POST # 15 - "FAIR EXCHANGE" by Neal Adams

Before Neal Adams drew for DC Comics, before he helped give life to Deadman, before he helped re-invent the Dark Knight in Bat-Man and Detective Comics in the late 60's, he did a small number of black and white stories for Warren Publishing. FAIR EXCHANGE is in fact his second Warren tale, from EERIE #9, in May of 1967, and for the most part, no one knew who he was...yet. Previously, he had worked mainly in the commercial art arena of advertising, notably for Goodyear Tires. In 1960 a young Neal Adams found work as an assistant to Howard Nostrand (notable for his Harvey Comics work throughout the 50's), drawing backgrounds for the syndicated newspaper strip 'Bat Masterson' for about 3 months. In 1962 he would become the artist for the syndicated comic strip Ben Casey, written by Jerry Caplin (aka Capp - Al Capp's brother), which would run successfully until 1966, when Adams was looking for something new to do. That next thing was to be a handful of impressive stories with Archie Goodwin for Warren's new horror magazines, before finding his 'home' at DC.

So here we have Adams' second full comic book story ever to see print, and it reveals much of what was to come  --  a one-man revolution in comic book illustration. At the time, there were two big names breaking on the horizon that influenced comic book art from that point on. Adams, for DC, and Steranko, for Marvel. Both broke new ground and astounded the competition, and when Steranko left comics to pursue greater things, Adams continued to help mold and shape DC comics into the 70's. Now, please take a moment and enjoy Neal Adams'...


extra bonus - here's Adams' one page Monster Gallery featuring The Minotaur.
From EERIE #11, 1967.


  1. That was a great Neal Adams story Apocolyte!
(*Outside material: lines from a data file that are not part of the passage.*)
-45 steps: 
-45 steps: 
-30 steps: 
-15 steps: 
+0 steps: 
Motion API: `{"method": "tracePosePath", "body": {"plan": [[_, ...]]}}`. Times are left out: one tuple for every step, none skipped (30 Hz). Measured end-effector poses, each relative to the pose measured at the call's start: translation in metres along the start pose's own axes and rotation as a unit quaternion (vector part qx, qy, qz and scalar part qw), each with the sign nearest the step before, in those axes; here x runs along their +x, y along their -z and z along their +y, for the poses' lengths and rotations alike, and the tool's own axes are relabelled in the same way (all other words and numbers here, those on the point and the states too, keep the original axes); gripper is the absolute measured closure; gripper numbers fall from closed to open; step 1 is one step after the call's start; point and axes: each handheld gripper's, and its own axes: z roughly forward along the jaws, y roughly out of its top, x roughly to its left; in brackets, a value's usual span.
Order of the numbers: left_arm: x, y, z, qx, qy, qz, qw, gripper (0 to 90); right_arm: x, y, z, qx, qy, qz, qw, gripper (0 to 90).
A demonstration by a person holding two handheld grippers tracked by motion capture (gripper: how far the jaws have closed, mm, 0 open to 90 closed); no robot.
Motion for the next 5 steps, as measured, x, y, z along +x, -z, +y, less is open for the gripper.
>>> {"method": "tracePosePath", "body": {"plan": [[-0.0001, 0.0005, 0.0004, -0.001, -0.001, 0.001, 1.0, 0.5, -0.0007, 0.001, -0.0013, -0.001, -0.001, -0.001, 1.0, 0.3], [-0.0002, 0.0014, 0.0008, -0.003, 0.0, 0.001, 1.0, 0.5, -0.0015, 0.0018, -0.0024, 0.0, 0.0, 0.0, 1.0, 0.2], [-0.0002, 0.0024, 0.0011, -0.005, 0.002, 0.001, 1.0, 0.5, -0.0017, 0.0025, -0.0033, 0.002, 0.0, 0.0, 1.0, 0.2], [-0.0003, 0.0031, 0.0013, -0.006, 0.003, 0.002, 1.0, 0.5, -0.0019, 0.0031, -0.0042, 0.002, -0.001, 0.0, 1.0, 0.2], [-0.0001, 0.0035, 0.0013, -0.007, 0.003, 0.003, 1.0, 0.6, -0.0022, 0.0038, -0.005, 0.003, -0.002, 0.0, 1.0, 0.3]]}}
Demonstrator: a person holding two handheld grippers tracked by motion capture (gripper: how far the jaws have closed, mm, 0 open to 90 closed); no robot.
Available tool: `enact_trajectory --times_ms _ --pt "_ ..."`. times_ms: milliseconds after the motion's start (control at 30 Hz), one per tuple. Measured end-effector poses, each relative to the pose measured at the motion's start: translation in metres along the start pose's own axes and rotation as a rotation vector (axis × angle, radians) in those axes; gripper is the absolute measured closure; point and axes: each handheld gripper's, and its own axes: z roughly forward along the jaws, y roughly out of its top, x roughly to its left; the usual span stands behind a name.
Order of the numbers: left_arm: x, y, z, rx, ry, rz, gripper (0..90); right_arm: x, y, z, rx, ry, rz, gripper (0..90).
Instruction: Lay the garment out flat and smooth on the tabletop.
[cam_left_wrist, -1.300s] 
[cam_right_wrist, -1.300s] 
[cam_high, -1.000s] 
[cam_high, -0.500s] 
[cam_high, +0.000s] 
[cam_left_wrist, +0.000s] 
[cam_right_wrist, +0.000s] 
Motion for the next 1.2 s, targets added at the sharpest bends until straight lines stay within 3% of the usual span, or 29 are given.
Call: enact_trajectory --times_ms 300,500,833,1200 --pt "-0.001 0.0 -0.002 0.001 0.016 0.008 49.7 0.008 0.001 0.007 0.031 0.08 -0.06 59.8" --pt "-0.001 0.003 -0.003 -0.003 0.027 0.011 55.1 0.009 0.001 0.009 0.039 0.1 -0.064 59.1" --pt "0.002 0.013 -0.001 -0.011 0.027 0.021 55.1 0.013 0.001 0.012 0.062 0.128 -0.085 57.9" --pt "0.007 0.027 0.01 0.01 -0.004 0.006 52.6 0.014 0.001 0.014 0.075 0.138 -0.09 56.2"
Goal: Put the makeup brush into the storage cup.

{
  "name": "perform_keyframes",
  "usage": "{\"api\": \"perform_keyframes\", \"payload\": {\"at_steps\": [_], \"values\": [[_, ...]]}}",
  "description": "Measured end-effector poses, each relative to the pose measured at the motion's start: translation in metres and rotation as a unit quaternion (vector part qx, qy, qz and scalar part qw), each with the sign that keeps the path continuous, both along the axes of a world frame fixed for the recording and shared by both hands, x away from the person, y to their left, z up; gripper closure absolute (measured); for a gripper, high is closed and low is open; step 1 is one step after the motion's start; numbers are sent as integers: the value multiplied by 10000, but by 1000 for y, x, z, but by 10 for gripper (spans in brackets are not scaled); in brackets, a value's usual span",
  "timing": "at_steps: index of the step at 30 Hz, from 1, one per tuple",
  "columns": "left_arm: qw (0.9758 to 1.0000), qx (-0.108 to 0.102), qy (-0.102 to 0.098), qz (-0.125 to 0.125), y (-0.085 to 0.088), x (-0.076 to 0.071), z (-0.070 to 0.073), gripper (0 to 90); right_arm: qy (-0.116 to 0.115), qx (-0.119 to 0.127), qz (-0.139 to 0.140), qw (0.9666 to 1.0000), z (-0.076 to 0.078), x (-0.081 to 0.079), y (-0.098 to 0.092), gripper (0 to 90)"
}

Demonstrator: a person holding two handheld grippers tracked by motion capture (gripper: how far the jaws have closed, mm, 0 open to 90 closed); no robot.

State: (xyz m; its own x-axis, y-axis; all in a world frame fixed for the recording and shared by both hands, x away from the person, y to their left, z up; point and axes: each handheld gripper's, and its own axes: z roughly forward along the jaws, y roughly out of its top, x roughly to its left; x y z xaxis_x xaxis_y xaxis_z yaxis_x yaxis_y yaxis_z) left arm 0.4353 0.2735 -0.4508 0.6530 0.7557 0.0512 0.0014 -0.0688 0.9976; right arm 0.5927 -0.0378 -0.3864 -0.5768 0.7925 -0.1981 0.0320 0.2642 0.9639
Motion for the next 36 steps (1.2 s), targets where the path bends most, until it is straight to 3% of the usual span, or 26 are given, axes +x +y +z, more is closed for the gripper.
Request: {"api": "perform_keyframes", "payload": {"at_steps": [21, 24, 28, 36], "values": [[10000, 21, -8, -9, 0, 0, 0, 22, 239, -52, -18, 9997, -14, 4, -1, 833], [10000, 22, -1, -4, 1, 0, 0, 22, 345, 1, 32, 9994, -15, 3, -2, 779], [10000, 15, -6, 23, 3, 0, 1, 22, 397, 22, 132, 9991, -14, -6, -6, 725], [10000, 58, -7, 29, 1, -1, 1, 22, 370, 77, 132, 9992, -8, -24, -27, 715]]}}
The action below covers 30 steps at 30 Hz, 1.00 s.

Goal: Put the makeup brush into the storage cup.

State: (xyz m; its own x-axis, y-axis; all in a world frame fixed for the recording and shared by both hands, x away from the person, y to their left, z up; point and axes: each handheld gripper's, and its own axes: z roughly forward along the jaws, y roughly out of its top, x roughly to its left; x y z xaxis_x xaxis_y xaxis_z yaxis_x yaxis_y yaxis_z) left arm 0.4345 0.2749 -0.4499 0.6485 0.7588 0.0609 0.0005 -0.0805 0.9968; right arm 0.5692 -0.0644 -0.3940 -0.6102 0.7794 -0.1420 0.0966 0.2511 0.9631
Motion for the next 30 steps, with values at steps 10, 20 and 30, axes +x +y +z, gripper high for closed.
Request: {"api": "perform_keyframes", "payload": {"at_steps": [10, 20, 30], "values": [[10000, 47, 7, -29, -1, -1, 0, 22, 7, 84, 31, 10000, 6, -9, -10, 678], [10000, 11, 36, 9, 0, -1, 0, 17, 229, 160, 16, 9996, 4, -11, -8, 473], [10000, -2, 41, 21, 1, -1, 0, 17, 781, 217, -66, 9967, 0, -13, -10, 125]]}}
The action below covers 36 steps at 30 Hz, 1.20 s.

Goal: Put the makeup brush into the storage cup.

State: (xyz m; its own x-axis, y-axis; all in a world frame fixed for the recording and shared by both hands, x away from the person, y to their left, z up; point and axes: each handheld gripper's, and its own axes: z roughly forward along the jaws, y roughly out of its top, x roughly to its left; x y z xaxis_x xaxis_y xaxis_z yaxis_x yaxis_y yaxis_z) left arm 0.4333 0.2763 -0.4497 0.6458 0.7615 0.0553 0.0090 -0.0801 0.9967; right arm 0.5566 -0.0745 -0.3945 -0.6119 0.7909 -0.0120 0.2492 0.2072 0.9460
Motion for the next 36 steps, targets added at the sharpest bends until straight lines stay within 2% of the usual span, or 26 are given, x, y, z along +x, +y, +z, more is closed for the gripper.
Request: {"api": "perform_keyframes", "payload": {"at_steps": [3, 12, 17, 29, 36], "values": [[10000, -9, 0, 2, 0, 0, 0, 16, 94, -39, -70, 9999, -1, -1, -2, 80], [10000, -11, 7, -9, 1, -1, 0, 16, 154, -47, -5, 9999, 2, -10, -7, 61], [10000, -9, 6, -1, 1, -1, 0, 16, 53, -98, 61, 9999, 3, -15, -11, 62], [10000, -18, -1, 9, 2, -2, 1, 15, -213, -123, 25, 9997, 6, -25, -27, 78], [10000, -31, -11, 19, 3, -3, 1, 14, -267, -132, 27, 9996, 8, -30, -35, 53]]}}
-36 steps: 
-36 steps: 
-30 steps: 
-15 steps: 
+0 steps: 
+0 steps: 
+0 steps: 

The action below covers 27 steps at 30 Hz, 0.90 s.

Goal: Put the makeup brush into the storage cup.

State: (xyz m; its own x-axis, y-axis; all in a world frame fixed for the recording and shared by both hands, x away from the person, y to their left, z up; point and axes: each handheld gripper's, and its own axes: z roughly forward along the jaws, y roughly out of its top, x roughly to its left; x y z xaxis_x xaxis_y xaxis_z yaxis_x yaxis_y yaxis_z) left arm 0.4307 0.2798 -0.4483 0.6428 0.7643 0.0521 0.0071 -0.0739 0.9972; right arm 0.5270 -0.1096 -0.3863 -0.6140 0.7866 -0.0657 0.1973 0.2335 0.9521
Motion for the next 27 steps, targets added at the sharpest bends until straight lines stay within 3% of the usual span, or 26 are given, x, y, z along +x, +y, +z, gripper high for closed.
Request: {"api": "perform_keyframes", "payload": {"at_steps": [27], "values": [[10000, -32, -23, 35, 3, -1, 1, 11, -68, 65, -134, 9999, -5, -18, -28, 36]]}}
He was already then "light-years" ahead of most of his peers. His angles, and panel break-downs (like Steranko) show a real understanding of graphic arts and cinematography. And what's more I did not see the "gotcha" ending of the story coming...it got me.
    Love his Minotaur pinup as well (I like the fact that Theseus is holding the twine-line in his non sword hand)

  2. I like the detail Adams added in the Minotaur pin-up~ of Theseus clutching the spool of string to help guide his way through the labyrinth.

  3. Thank you both. You know, I did not notice the spool of string/twine in his hand...!

    Adams was creative with regard to comic panels...I don't know how much is his design, but there is hardly a square box panel in the whole story! Talented man! I remember similar panels in Batman, X-men and other comics he drew as well.

  4. this change is fair, the talent impregnate in this saga is impressive, take your time and look at the arts book in some others pages, by the way the design of the villain are so good.